The ASU police started to arrest men having sex in bathrooms. One day I went into the anthropology department restroom to pee and there was a man washing his hands, staring at my cock as I tried to piss. I got totally weirded out and left. An hour later I returned and he was still there, still washing his hands. I waited until I got home to pee. The next day the student paper announced that two men had been arrested in that same bathroom. What a set up- the police officer's word against yours.

The student newspaper had a policy of printing the names of felony suspects. Getting arrested for bathroom sex was considered a misdemeanor. However, the newspaper published the names, majors, and addresses of those being arrested. At the same time an athlete or frat guy was accused of rape (which is, after all, a felony) and the paper declined to print his name to "protect him." I called up my GLBT co-chair, Janice, and we went to visit the newspaper editor. I read him the paper's policy and asked why the men being arrested for misdemeanor bathroom sex were being exposed while felony rape suspects protected. I casually mentioned we were getting ready to file a lawsuit, which was bullshit since I couldn't afford a lawyer. It worked. The next day the editor called me to apologize and ask me to write a cover story for the weekend magazine on gay life at Arizona State. It was the first positive article ever published in that paper about homos.

At about the same time it was the annual Student Group Fair on campus. I was one of two people willing to man the Fag Group table and so I sat there (next to the woofy ASU Rugby Team) and handed out literature. When my replacement arrived I wandered about. I stopped at the Anti-Abortion group table and looked at their pamphlet. A perky brunette girl asked me my opinion on abortion. I told her that it should be up to each woman to make a choice.

"You support killing babies!?" she cried out. "Well, I really don't think it is my business to tell other women what they can do with their own bodies. So, if you were raped you would want to have the baby?" "Of course!" she replied. She paused and then said, "I suppose you would support aborting babies if they had a test to see if they were homosexual!"

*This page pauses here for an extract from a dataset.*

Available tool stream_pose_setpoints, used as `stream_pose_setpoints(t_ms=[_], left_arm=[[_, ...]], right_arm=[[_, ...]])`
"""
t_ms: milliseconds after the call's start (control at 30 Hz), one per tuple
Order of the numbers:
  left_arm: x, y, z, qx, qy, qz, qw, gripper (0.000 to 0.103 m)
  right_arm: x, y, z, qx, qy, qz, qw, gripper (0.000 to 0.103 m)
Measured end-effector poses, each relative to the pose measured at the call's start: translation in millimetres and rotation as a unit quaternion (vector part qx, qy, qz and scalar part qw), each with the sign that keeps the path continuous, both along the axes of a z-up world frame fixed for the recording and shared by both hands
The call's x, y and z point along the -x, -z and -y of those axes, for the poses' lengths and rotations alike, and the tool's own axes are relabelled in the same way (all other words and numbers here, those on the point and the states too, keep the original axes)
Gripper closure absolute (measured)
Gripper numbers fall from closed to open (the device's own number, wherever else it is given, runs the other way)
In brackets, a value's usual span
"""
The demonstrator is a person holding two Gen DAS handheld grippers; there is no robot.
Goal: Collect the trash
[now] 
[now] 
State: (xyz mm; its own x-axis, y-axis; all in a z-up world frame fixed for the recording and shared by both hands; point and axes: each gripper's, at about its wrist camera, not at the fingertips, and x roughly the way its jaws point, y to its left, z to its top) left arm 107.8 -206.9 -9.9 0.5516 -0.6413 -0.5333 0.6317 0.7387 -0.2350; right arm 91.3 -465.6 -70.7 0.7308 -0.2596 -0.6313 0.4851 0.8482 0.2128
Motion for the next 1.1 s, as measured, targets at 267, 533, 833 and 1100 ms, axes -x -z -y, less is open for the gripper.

Oh. My. She was throwing out her supposed liberal attitudes to me. Except ASU in the late 1980s-early 1990s wasn't liberal. I had already sat through a student Senate meeting and had been called a sodomizer in front of everybody by the vice president. I had been called Fag more than once because I rode a nerdy Peewee Herman-like bike. Everyone was so closeted and afraid.

I looked at the perky brunette and smiled. "You know, I find your saying that really offensive. I'm a gay man and I don't believe you have ever met a homosexual in person, have you?" Her mouth dropped open and she stepped backward. Here she was spouting her crap and suddenly a real-live faggot was standing in front of her. She turned to the other person manning her booth and blurted out, "He's a homosexual!" That person looked equally horrified. I looked at them and laughed. I think I freaked them out, a real-live homosexual.

Times have changed Since then the greater Phoenix area has become homo-central. Tempe had a gay mayor, there is a gay city council man for Phoenix. They even shoot porn movies there. The internet has made life so much easier for gay people. I sometimes wonder if younger gay people understand how much life has changed in the last 20 years.